Senin, 06 Juni 2016 – 09:33 WIB
Pelat nomor satu jadi rebutan. Foto: AFP

jpnn.com - DUBAI - Demi pelat mobil nomor satu, Arif Ahmed al-Zarouni rela merogoh sakunya dalam-dalam. Dia mengeluarkan uang USD 4,9 juta (Rp 65,9 miliar) untuk bisa memiliki nomor pelat yang menjadi dambaannya itu. Zarouni berhasil memenangkan nomor pelat tersebut dalam lelang yang digelar Sabtu petang (4/6) di Al Jawaher Hall, Sharjah, Uni Emirat Arab (UEA).

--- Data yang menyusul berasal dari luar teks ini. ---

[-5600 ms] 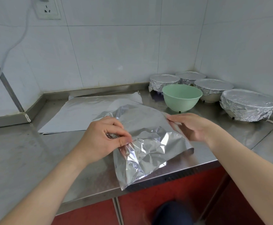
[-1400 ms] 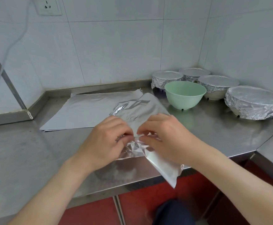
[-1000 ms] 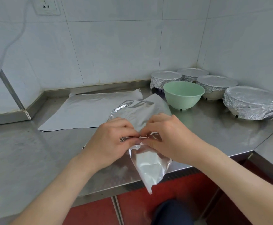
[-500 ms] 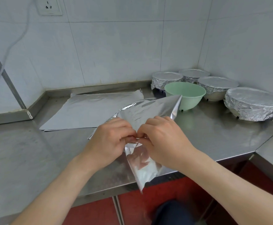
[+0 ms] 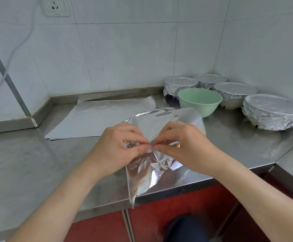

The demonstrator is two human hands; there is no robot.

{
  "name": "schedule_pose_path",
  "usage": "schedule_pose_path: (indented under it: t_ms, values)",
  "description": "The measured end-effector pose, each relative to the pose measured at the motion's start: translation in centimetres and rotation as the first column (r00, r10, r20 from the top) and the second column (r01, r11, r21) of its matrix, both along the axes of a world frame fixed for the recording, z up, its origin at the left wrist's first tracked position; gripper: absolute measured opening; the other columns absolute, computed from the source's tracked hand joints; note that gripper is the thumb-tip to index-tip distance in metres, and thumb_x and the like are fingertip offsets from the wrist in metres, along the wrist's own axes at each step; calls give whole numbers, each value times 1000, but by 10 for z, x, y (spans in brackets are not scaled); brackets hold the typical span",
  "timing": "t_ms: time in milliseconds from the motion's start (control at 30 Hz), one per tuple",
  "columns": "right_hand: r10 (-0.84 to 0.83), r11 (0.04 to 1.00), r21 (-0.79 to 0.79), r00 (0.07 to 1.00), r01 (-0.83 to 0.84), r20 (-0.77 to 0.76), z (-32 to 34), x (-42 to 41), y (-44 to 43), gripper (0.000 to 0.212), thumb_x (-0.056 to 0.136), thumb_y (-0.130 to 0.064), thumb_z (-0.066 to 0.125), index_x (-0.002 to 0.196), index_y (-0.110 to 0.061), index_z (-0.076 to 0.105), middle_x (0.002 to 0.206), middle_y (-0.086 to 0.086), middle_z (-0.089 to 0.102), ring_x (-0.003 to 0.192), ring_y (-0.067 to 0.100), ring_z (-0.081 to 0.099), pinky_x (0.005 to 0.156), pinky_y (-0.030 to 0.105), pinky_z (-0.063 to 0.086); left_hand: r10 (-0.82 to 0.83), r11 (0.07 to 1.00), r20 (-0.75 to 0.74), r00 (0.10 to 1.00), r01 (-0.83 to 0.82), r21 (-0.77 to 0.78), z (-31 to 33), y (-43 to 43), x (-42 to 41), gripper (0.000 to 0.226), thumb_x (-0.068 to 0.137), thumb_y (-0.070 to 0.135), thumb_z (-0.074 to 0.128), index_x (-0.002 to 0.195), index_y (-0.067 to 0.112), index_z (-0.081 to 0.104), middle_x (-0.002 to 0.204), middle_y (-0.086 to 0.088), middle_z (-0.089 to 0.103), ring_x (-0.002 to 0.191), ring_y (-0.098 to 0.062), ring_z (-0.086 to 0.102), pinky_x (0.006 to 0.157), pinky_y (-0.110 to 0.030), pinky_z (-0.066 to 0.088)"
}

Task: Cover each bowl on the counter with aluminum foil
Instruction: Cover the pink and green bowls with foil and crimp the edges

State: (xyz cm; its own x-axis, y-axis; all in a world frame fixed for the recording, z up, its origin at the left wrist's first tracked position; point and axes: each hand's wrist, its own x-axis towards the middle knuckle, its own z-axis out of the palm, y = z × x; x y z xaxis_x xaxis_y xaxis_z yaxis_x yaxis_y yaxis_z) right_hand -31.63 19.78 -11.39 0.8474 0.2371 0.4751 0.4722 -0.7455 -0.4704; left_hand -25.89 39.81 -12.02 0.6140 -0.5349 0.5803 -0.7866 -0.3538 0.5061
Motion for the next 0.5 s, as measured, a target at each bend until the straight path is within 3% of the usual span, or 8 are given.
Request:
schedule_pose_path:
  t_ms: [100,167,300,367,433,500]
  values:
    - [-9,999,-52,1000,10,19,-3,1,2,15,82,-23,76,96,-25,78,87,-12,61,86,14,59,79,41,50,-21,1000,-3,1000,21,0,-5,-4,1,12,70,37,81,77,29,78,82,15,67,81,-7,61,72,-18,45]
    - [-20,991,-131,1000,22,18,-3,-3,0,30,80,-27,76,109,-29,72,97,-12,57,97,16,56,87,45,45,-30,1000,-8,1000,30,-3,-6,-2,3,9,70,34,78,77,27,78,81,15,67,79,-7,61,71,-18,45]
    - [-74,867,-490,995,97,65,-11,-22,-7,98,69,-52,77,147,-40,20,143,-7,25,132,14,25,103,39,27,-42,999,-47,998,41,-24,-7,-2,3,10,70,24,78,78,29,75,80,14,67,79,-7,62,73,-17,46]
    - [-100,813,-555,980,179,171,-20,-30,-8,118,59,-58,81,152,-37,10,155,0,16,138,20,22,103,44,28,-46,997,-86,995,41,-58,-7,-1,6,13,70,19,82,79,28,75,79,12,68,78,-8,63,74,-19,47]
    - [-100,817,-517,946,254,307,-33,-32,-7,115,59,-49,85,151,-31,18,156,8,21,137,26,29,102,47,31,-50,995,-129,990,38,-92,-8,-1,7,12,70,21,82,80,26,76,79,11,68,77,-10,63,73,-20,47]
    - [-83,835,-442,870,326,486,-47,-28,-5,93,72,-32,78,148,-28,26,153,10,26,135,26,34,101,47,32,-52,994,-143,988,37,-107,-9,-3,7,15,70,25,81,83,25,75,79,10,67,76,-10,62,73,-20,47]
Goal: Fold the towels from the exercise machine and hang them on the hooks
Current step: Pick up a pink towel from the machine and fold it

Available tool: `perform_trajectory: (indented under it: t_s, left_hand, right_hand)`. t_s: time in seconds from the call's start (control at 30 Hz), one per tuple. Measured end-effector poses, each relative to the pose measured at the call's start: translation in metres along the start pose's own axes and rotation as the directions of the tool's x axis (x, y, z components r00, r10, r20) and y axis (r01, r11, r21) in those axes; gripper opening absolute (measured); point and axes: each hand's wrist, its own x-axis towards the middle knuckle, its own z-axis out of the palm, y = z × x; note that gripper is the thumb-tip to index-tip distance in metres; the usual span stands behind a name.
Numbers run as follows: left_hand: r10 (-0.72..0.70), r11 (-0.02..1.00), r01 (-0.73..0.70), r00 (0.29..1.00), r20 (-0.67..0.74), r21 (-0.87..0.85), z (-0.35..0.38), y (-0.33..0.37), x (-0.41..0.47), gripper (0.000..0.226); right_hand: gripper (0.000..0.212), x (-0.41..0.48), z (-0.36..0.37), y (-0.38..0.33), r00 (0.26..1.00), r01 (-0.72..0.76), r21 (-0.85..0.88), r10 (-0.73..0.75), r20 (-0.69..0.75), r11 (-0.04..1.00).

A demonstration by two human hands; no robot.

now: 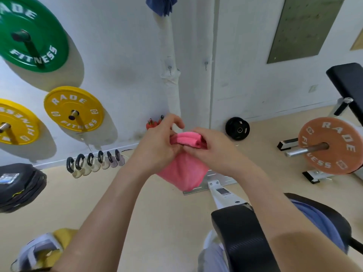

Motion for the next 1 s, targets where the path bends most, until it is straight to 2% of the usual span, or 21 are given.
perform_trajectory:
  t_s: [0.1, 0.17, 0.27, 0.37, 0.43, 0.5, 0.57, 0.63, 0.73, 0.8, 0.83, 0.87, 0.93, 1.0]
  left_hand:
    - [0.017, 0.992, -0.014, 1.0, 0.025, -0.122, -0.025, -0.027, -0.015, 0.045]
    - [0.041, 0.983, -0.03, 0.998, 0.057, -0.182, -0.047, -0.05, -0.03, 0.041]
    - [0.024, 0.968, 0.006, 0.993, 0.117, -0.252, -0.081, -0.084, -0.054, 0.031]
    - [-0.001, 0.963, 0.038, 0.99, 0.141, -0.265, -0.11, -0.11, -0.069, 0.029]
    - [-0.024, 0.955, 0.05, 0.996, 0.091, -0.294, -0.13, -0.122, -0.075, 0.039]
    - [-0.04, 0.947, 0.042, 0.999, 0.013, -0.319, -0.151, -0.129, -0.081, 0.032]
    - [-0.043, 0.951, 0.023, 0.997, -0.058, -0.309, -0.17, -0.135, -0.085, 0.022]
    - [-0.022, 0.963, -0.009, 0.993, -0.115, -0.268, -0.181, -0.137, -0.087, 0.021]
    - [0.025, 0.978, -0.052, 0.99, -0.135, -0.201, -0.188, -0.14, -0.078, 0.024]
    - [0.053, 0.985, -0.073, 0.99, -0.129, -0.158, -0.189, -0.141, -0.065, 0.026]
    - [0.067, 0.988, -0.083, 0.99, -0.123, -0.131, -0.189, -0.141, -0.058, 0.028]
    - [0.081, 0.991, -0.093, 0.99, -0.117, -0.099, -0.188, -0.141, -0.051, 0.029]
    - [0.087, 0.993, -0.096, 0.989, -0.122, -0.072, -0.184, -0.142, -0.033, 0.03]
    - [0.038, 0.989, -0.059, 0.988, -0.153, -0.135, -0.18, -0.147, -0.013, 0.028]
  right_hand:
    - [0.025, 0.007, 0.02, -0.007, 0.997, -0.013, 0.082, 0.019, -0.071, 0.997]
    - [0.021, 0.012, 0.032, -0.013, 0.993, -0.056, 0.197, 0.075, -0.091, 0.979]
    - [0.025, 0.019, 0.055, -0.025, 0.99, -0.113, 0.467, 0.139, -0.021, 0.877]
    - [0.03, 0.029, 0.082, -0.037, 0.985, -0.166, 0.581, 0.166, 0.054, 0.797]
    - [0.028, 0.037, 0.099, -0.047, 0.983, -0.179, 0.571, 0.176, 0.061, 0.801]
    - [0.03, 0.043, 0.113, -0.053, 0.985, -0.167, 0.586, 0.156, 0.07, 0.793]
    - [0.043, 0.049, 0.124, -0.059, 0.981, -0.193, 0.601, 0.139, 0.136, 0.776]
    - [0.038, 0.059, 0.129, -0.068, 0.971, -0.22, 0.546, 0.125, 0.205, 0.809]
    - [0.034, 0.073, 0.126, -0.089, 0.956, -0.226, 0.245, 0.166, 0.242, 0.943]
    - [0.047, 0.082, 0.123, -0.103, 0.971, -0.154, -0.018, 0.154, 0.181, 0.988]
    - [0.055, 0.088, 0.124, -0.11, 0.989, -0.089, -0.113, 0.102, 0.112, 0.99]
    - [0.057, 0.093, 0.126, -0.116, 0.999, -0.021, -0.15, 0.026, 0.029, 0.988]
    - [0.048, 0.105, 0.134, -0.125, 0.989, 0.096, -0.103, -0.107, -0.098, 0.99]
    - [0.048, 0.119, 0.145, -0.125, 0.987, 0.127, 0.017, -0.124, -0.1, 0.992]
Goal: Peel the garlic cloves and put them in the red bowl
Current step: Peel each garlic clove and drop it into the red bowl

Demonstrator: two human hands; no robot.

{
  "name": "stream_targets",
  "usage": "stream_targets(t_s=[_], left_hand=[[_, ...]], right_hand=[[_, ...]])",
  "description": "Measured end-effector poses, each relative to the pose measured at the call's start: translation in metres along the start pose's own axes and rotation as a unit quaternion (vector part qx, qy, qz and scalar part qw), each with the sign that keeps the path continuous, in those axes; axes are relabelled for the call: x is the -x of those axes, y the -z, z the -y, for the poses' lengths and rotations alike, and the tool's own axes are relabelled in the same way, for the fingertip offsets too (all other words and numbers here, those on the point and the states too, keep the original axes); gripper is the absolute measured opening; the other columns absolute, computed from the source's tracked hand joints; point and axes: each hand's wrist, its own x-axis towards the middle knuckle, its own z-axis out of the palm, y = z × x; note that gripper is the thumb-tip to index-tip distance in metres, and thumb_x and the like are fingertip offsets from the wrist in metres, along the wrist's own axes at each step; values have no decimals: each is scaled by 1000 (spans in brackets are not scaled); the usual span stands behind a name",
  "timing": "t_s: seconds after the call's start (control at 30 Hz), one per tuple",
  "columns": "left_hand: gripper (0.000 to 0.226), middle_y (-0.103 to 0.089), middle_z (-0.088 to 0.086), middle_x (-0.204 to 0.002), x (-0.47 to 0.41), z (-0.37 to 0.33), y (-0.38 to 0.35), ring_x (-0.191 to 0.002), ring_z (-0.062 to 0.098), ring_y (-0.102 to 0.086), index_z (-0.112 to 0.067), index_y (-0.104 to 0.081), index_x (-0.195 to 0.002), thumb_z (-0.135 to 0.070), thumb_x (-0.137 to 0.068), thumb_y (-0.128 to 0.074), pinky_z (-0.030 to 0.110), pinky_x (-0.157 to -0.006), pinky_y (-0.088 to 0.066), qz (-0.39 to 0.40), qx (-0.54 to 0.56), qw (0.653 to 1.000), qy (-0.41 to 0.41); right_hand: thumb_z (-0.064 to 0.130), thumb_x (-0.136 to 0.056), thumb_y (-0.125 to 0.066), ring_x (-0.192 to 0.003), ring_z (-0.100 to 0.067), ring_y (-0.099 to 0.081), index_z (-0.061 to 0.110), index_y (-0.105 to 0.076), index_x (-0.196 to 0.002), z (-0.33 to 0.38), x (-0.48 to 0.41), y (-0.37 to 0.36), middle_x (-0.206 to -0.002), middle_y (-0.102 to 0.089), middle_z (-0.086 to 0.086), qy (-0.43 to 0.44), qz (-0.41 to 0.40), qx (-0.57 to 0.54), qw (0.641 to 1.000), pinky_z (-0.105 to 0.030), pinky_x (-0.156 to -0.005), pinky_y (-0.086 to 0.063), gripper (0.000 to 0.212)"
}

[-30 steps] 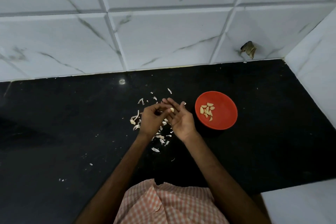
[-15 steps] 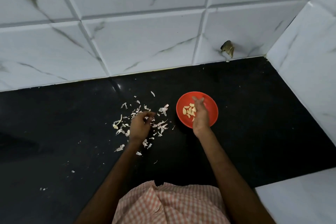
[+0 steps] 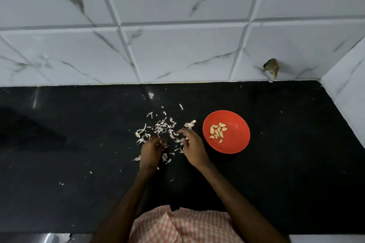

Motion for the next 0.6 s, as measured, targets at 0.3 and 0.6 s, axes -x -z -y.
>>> stream_targets(t_s=[0.3,0.6], left_hand=[[17,-71,-16,-81,-4,11,23,-81,-7,-65,-23,-70,-83,-8,-91,-72,13,-73,-48,-68,115,990,46],[44,-70,-14,-112,-20,45,35,-100,6,-67,-24,-70,-117,-5,-80,-82,38,-92,-57,66,93,993,-25]], right_hand=[[12,-103,-50,-126,-25,-46,13,-55,-140,6,-27,-32,-138,-50,-5,68,136,277,949,-36,-102,-45,37],[-4,-91,-63,-119,-16,-52,13,-60,-129,5,-15,-48,-127,-57,-1,11,72,246,966,-29,-101,-47,42]])
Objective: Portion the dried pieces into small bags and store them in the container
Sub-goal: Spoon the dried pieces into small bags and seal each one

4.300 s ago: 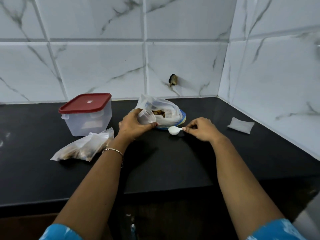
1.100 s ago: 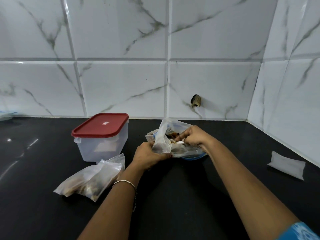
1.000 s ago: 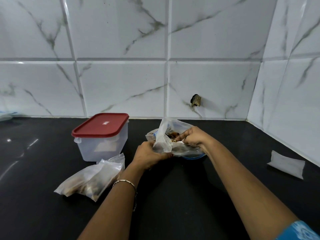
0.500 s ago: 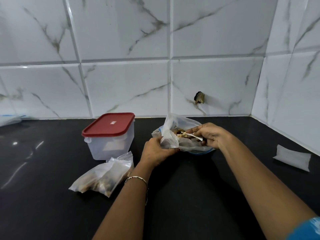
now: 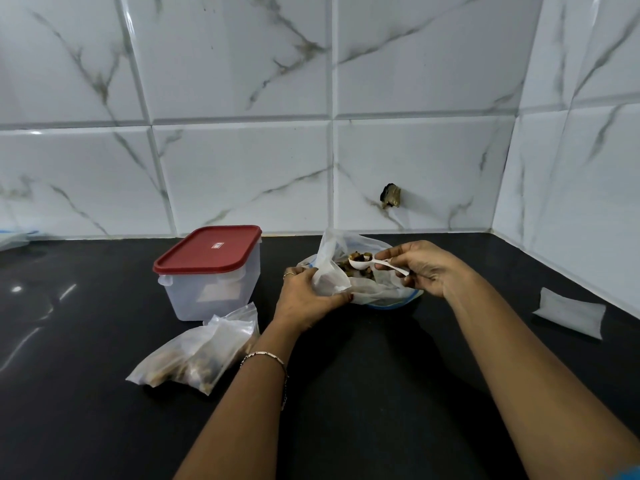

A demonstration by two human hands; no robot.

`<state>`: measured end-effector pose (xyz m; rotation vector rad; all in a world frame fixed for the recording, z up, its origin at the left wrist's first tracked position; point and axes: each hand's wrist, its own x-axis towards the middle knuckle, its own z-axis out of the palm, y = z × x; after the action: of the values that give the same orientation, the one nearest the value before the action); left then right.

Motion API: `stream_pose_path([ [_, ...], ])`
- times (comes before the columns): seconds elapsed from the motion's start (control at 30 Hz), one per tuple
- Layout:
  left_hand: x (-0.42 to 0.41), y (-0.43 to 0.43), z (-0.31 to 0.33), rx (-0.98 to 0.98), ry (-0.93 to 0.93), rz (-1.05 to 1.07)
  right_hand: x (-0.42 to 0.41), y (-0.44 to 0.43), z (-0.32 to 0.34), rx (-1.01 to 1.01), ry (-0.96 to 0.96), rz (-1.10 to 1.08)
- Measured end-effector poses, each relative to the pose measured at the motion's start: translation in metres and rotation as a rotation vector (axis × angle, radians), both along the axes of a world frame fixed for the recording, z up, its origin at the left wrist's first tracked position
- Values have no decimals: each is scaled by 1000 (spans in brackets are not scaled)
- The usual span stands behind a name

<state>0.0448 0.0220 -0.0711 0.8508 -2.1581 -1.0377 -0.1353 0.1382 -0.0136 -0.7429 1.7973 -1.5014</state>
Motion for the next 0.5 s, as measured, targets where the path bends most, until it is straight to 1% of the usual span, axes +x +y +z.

”Saya menghadiri lelang pelat nomor ini hanya untuk memenangkan nomor 1. Saya selalu berambisi menjadi nomor satu. Saya tidak ingin memenangkan nomor yang lain,” ujar Zarouni setelah lelang. 

BACA JUGA: Di Kota Ini, ISIS Buat Hidup Anak-anak Bagai di Neraka

Dia menambahkan bahwa pelat nomor tersebut akan dipakai sendiri. Dia tidak berencana menjualnya ke orang lain. Perebutan pelat nomor 1 itu memang cukup ketat. Begitu lelang dibuka, penawar langsung berebut. Hanya dalam hitungan menit, pelat dengan nomor 1 tersebut langsung meroket ke harga Rp 65,9 juta dan jatuh ke tangan Zarouni.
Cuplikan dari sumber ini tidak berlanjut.